▶ _EXERCISE DETAILS_
Gather all lines in the records below that include the word "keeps".

[Records from a collection]
BEGIN
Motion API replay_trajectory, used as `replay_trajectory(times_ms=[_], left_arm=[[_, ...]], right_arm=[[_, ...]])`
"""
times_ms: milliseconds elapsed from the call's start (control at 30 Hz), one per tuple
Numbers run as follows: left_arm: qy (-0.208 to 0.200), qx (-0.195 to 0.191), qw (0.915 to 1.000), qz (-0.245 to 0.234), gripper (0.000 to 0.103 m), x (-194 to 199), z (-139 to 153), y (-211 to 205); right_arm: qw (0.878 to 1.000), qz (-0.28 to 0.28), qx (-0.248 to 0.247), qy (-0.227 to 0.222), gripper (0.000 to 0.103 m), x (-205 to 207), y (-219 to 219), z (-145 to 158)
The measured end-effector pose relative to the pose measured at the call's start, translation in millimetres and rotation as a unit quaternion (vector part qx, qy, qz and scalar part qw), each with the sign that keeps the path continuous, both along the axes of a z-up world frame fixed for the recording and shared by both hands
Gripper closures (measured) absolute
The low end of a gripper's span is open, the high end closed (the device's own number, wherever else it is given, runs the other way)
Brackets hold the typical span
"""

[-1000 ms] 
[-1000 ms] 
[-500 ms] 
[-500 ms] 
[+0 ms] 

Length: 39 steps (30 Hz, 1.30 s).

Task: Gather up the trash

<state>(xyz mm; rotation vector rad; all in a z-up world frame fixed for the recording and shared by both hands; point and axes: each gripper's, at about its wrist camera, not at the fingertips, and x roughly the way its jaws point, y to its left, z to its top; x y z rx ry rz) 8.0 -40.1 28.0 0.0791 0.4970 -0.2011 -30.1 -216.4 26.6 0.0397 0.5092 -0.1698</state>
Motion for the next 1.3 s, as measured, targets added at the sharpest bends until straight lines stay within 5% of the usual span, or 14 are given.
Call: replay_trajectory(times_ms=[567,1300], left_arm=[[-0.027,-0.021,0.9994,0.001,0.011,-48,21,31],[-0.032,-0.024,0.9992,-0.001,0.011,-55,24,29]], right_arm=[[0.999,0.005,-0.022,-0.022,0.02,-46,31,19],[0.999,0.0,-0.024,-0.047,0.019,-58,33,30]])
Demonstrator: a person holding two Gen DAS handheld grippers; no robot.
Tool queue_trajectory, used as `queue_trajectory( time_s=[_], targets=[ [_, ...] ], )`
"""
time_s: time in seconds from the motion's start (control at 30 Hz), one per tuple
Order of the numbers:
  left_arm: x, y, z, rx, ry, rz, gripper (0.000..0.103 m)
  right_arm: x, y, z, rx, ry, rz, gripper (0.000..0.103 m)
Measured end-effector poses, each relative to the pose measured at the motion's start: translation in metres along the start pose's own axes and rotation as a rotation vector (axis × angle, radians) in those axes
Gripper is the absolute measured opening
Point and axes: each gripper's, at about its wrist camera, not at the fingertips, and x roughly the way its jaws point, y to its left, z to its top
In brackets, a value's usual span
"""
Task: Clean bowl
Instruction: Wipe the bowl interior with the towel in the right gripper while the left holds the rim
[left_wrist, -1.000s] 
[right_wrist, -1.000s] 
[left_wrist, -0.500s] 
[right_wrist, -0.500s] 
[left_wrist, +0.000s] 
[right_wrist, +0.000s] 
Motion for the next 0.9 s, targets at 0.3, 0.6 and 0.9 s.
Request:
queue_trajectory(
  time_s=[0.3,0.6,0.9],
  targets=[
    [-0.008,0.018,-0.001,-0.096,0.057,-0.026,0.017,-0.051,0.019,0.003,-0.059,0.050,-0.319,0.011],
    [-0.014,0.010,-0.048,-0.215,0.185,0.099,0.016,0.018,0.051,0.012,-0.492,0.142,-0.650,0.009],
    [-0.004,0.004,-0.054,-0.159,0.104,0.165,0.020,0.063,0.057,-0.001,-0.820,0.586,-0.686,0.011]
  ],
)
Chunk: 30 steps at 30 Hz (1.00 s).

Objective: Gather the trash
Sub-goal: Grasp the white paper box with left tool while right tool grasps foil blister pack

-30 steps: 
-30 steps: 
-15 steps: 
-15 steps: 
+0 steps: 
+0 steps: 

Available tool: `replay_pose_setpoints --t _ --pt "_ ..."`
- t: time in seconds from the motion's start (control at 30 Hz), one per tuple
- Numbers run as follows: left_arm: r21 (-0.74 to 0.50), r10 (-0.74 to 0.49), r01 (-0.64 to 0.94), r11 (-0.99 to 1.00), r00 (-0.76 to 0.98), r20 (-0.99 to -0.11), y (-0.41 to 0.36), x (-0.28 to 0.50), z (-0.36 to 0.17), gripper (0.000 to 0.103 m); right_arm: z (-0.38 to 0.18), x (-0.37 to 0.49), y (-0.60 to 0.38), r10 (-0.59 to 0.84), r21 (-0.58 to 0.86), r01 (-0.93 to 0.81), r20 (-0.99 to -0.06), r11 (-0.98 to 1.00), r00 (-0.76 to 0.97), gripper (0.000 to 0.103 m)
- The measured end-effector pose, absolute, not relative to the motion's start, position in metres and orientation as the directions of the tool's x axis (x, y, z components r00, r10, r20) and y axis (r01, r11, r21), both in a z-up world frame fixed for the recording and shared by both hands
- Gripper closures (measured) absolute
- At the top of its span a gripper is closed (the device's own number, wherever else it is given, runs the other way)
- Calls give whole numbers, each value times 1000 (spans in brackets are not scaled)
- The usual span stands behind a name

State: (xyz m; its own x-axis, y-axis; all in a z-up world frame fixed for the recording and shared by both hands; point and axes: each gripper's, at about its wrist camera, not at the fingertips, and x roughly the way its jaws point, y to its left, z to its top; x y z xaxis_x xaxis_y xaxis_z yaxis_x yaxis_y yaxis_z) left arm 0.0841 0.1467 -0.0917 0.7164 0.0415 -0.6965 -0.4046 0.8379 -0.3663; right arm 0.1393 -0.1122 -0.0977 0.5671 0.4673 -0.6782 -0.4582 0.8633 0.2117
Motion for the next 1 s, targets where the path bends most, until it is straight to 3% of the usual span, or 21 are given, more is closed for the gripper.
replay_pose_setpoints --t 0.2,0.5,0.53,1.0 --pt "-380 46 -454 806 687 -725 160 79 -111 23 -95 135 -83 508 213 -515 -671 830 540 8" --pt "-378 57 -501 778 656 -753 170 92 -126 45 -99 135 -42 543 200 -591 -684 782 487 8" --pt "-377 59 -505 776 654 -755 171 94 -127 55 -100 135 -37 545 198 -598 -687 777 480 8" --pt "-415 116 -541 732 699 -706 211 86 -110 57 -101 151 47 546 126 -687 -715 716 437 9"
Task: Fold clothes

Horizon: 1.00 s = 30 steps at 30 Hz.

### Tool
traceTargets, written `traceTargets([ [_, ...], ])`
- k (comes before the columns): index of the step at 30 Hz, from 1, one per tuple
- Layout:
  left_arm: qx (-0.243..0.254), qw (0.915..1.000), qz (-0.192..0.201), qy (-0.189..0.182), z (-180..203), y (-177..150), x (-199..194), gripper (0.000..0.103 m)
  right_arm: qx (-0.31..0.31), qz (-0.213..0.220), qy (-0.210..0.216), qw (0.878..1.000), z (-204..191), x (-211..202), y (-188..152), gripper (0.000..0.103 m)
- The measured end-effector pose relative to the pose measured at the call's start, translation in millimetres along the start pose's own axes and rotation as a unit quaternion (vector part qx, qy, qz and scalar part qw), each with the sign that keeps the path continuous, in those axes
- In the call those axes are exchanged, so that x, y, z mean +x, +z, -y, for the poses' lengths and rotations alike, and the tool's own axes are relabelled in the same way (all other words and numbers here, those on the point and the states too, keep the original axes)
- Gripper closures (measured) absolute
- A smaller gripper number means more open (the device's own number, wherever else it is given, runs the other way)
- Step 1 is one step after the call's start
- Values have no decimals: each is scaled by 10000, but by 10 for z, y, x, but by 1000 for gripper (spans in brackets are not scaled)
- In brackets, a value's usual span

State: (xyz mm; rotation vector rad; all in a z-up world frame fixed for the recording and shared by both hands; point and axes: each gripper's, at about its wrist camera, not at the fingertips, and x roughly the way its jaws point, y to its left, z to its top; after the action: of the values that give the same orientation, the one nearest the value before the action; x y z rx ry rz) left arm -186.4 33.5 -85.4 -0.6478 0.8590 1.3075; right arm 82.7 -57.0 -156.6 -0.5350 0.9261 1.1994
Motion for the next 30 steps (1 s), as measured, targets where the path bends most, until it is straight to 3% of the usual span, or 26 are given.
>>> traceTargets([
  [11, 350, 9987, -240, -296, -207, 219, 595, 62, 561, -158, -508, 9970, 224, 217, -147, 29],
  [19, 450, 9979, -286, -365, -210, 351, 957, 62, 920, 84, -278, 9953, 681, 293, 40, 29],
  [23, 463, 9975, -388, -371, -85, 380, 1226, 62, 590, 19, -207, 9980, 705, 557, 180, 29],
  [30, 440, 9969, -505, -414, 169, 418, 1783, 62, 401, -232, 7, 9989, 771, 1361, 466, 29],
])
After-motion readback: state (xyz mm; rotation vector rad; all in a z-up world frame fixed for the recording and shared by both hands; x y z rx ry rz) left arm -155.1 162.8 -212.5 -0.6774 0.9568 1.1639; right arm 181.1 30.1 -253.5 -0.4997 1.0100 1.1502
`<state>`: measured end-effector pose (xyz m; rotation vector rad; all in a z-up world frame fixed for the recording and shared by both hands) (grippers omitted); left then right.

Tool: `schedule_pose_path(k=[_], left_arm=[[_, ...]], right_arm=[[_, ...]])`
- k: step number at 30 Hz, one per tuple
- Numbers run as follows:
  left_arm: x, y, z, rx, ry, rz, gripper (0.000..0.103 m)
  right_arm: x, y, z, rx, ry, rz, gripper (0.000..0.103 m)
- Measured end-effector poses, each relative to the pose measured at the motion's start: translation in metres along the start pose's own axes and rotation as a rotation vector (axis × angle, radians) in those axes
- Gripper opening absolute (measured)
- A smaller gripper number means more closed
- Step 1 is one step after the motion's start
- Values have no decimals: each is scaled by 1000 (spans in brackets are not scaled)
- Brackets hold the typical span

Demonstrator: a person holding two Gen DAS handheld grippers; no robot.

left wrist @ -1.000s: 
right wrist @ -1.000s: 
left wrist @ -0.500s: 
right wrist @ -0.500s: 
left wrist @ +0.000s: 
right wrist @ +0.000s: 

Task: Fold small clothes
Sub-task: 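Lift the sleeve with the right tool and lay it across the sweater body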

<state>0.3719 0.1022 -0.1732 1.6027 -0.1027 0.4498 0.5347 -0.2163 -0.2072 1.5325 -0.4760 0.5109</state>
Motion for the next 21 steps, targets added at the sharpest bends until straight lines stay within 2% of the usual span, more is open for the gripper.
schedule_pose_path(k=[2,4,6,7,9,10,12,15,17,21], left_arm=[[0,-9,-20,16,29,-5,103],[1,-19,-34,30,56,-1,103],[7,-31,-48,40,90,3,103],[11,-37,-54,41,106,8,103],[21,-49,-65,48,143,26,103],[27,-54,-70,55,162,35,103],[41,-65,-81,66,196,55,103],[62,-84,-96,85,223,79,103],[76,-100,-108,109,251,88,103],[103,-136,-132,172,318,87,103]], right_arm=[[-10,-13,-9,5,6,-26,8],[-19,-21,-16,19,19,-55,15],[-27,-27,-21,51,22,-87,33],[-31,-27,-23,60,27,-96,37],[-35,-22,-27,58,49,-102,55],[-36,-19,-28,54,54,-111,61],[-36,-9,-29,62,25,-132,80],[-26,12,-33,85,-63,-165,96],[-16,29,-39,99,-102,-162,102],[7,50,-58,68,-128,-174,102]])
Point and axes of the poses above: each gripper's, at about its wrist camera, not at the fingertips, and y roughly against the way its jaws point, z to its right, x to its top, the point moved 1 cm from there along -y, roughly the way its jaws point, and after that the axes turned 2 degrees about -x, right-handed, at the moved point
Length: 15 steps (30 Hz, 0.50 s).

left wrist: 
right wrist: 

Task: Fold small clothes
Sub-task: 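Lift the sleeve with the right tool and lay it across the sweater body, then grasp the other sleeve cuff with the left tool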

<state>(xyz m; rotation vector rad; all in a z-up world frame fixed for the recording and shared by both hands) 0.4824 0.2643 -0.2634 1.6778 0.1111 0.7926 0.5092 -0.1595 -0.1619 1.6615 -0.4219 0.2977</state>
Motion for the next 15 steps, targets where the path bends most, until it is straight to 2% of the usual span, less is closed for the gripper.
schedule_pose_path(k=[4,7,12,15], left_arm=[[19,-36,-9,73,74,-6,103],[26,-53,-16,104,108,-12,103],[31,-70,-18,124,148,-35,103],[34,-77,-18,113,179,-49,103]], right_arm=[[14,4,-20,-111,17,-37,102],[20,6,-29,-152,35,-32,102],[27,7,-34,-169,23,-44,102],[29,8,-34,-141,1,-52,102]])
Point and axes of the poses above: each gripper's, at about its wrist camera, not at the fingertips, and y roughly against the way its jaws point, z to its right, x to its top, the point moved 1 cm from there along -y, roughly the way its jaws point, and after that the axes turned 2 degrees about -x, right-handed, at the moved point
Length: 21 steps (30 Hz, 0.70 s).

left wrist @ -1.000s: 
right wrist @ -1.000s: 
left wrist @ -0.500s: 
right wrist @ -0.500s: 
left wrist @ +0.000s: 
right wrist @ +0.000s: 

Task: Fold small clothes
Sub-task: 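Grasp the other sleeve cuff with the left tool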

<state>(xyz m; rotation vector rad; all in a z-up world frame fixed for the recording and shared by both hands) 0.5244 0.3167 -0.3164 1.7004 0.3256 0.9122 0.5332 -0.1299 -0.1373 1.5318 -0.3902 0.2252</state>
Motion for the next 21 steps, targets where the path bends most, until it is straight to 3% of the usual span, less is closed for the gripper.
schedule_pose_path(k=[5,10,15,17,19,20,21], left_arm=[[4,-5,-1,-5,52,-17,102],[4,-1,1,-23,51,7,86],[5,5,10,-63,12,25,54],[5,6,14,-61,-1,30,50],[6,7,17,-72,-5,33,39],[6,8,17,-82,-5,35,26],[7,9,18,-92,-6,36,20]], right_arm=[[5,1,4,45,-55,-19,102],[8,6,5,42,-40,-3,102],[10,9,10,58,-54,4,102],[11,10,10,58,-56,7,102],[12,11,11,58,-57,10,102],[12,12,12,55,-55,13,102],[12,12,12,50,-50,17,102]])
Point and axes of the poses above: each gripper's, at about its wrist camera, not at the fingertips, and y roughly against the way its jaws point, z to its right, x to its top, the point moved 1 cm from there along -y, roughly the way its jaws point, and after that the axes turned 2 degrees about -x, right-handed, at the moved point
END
▶ _ANSWER BELOW_
The measured end-effector pose relative to the pose measured at the call's start, translation in millimetres and rotation as a unit quaternion (vector part qx, qy, qz and scalar part qw), each with the sign that keeps the path continuous, both along the axes of a z-up world frame fixed for the recording and shared by both hands
- The measured end-effector pose relative to the pose measured at the call's start, translation in millimetres along the start pose's own axes and rotation as a unit quaternion (vector part qx, qy, qz and scalar part qw), each with the sign that keeps the path continuous, in those axes

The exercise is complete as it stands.